# Math Help - how to slove the congruence s.t x^2+1=0 mod 5 ??

1. ## how to slove the congruence s.t x^2+1=0 mod 5 ??

how to slove the congruence such that

$
x^{2}+1\equiv 0 (\bmod 5)
$

cheers!

2. Since you're working in mod 5 you just need to check the values 0,1,2,3,4.

For 0 we have, $0^2 + 1 = 1$
For 1 we have, $1^2 + 1 = 2$
For 2 we have, $2^2 + 1 = 5 = 0$ mod 5
For 3 we have, $3^2 + 1 = 10 = 0$ mod 5
For 4 we have, $4^2 + 1 = 17 = 2$ mod 5

So x = 2 or 3.

Do you understand what mod 5 means?

3. if the modulo here is 7. shall i only need to consider the values 0 up to 6?

4. Hi

Originally Posted by xixihaha
if the modulo here is 7. shall i only need to consider the values 0 up to 6?
Yep, that is correct.

Yours
Rapha

Edit:

see if the question is like x^2-1= 0 mod 5
(edited a "0" )

Yes you can use the same method.

5. thank you~i understand now.

see if the question is like
$
x^{2}-1\equiv 0 (\bmod 5)
$

can i use that method to solve the problem??

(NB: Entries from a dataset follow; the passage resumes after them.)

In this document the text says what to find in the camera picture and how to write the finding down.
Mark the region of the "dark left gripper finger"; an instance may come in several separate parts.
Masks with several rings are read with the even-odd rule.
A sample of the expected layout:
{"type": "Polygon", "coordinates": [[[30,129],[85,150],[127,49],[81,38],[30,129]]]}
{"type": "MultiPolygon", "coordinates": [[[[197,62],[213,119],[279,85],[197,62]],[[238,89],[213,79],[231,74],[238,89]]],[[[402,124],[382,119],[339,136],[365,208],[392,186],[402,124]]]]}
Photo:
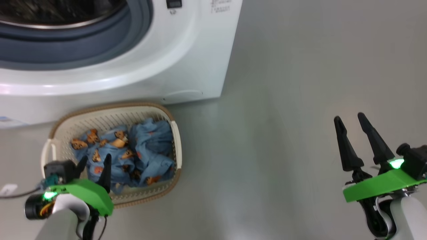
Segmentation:
{"type": "Polygon", "coordinates": [[[103,187],[107,193],[110,193],[111,191],[111,163],[112,163],[112,156],[111,154],[107,154],[106,158],[104,160],[104,168],[102,170],[102,173],[96,182],[99,186],[103,187]]]}
{"type": "Polygon", "coordinates": [[[87,156],[83,156],[81,158],[81,160],[79,161],[79,163],[76,165],[76,168],[75,168],[75,179],[79,179],[80,178],[81,173],[84,171],[84,169],[87,166],[87,160],[88,160],[88,157],[87,156]]]}

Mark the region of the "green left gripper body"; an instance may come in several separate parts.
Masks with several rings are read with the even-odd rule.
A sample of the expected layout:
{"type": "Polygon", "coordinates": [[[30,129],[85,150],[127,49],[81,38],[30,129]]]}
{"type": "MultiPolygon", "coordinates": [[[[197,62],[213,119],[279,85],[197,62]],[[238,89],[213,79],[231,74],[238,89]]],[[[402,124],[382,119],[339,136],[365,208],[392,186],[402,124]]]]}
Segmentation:
{"type": "Polygon", "coordinates": [[[66,198],[83,201],[97,210],[102,217],[111,216],[113,213],[114,205],[107,191],[88,179],[74,179],[67,184],[52,185],[49,188],[51,192],[57,193],[52,213],[65,207],[66,198]]]}

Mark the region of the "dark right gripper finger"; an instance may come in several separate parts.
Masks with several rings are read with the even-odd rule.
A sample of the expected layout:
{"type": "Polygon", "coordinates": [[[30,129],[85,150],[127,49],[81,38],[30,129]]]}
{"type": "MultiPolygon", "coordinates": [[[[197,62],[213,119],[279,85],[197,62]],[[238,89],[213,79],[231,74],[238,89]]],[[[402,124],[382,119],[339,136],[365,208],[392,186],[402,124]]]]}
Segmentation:
{"type": "Polygon", "coordinates": [[[367,135],[372,152],[374,154],[373,161],[376,165],[388,163],[389,160],[395,158],[395,155],[383,140],[378,131],[372,126],[366,115],[362,112],[357,114],[359,123],[363,132],[367,135]]]}
{"type": "Polygon", "coordinates": [[[334,125],[343,171],[350,172],[361,169],[364,162],[355,153],[347,137],[347,129],[339,116],[334,117],[334,125]]]}

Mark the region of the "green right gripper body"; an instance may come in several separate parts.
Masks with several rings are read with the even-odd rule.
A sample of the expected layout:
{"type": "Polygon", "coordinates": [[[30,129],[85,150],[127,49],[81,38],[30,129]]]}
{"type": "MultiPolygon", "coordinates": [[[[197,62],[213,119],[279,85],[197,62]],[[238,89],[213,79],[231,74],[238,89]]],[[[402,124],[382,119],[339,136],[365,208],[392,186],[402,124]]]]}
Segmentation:
{"type": "Polygon", "coordinates": [[[404,159],[395,159],[389,163],[392,167],[390,171],[359,183],[352,183],[343,187],[343,195],[346,202],[350,203],[377,197],[396,190],[426,183],[426,178],[415,180],[404,172],[401,169],[403,163],[404,159]]]}

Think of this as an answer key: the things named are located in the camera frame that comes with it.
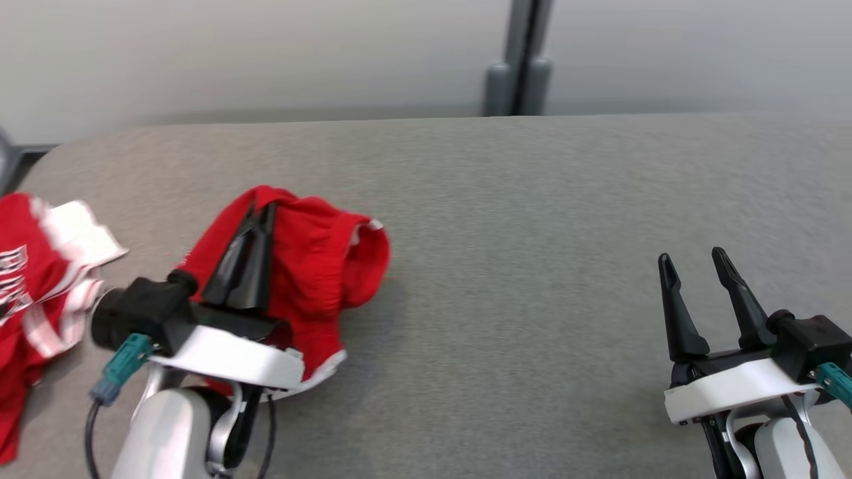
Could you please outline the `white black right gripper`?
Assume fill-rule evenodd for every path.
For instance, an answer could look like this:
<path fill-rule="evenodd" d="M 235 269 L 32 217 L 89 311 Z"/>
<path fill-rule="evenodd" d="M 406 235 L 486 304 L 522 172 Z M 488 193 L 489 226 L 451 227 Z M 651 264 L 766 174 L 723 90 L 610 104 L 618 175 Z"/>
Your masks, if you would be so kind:
<path fill-rule="evenodd" d="M 764 414 L 784 395 L 801 397 L 807 407 L 824 404 L 827 397 L 815 383 L 798 384 L 770 357 L 777 339 L 767 327 L 769 317 L 725 249 L 713 247 L 712 260 L 732 303 L 742 351 L 709 355 L 709 343 L 684 303 L 672 258 L 667 253 L 658 257 L 668 352 L 674 362 L 670 387 L 664 391 L 669 421 L 681 424 L 742 407 Z"/>

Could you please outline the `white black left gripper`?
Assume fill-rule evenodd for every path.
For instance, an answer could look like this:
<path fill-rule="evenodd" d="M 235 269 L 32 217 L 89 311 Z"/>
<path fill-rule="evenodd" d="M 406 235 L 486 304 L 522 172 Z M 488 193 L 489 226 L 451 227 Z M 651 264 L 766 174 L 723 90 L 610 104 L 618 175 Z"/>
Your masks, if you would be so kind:
<path fill-rule="evenodd" d="M 256 211 L 250 203 L 202 294 L 202 302 L 265 313 L 270 296 L 276 204 Z M 268 317 L 192 304 L 197 323 L 172 357 L 150 361 L 187 373 L 269 389 L 292 389 L 305 366 L 299 351 L 283 351 L 265 340 L 288 333 L 289 325 Z"/>

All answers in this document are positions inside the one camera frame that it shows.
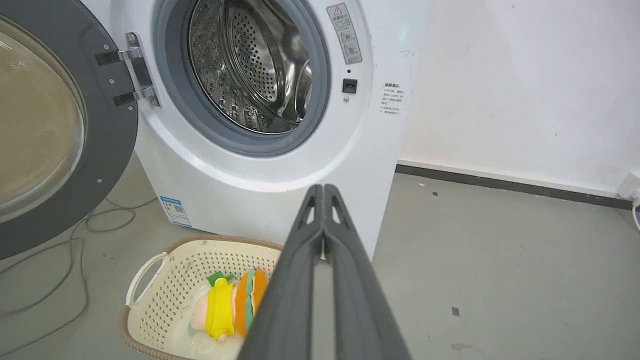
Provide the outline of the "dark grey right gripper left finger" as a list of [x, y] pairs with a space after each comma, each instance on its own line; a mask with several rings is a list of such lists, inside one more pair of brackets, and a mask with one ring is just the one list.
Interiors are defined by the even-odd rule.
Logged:
[[323, 186], [314, 184], [302, 199], [239, 360], [310, 360], [322, 194]]

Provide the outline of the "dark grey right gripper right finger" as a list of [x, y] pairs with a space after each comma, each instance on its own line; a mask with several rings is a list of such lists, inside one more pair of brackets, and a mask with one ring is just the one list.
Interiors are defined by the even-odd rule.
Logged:
[[338, 187], [323, 187], [324, 250], [333, 269], [338, 360], [409, 360], [391, 310]]

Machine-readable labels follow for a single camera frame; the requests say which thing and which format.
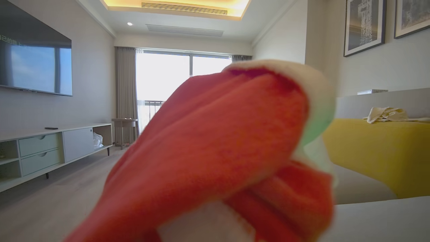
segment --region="wall-mounted tv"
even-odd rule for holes
[[[72,95],[72,41],[0,0],[0,87]]]

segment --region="tv stand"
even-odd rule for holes
[[[93,132],[103,136],[103,147],[94,148]],[[111,124],[59,127],[0,133],[0,192],[86,156],[112,147]]]

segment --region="ceiling vent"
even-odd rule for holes
[[[165,4],[165,3],[142,2],[142,8],[228,15],[228,11],[226,9],[207,8],[207,7],[203,7],[203,6],[197,7],[197,6],[190,6],[190,5],[176,5],[176,4]]]
[[[146,25],[149,31],[153,32],[165,32],[165,33],[176,33],[176,34],[192,34],[202,36],[214,36],[222,37],[224,31],[212,30],[212,29],[201,29],[201,28],[183,28],[183,27],[172,27],[172,26],[161,26],[161,25]]]

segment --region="white cloth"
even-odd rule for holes
[[[377,108],[373,107],[370,110],[369,116],[363,118],[367,120],[369,124],[375,122],[386,122],[386,121],[418,121],[418,122],[430,122],[430,118],[408,118],[406,110],[400,108]]]

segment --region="picture frame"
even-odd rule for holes
[[[385,43],[387,0],[347,0],[344,57]]]
[[[430,28],[430,1],[396,0],[395,18],[395,39],[428,29]]]

6. Yep. Just plug in the values of x you can use and mod the answer by 5 until its between (or equal to) 0 and 4. Can you figure out which values of x will give $x^2 - 1 = 0$ mod 5? Hint: there's two of them.

7. $
(x-1)(x+1)\equiv 0 (\bmod 5)
$

$
x\equiv 1 (\bmod 5)
$

$
x\equiv -1 (\bmod 5)
$

so x =0,1

am i right?

8. I think you've mistyped there. Should be 'so x = -1,1'

But -1 = 4 mod 5 so the answer is x = 1 and 4.

Test this by putting the values into $x^2 - 1$.

x=0 gives 0-1 = -1 = 4 mod 5 (since -1 + 5 = 5)
x=1 gives 1-1 = 0.
x=2 gives 4-1 = 3.
x=3 gives 9-1 = 8 = 3 mod 5 (since 8 - 3 = 5)
x=4 gives 16-1 = 15 = 0 mod 5 (since 15 - 5 - 5 - 5 = 0)

This confirms that 1 and 4 are the correct answers.

9. oh yes. you are right. im quite clear now.
last,i'll say thank you to Rapha and Deadstar for helping me.
cheers.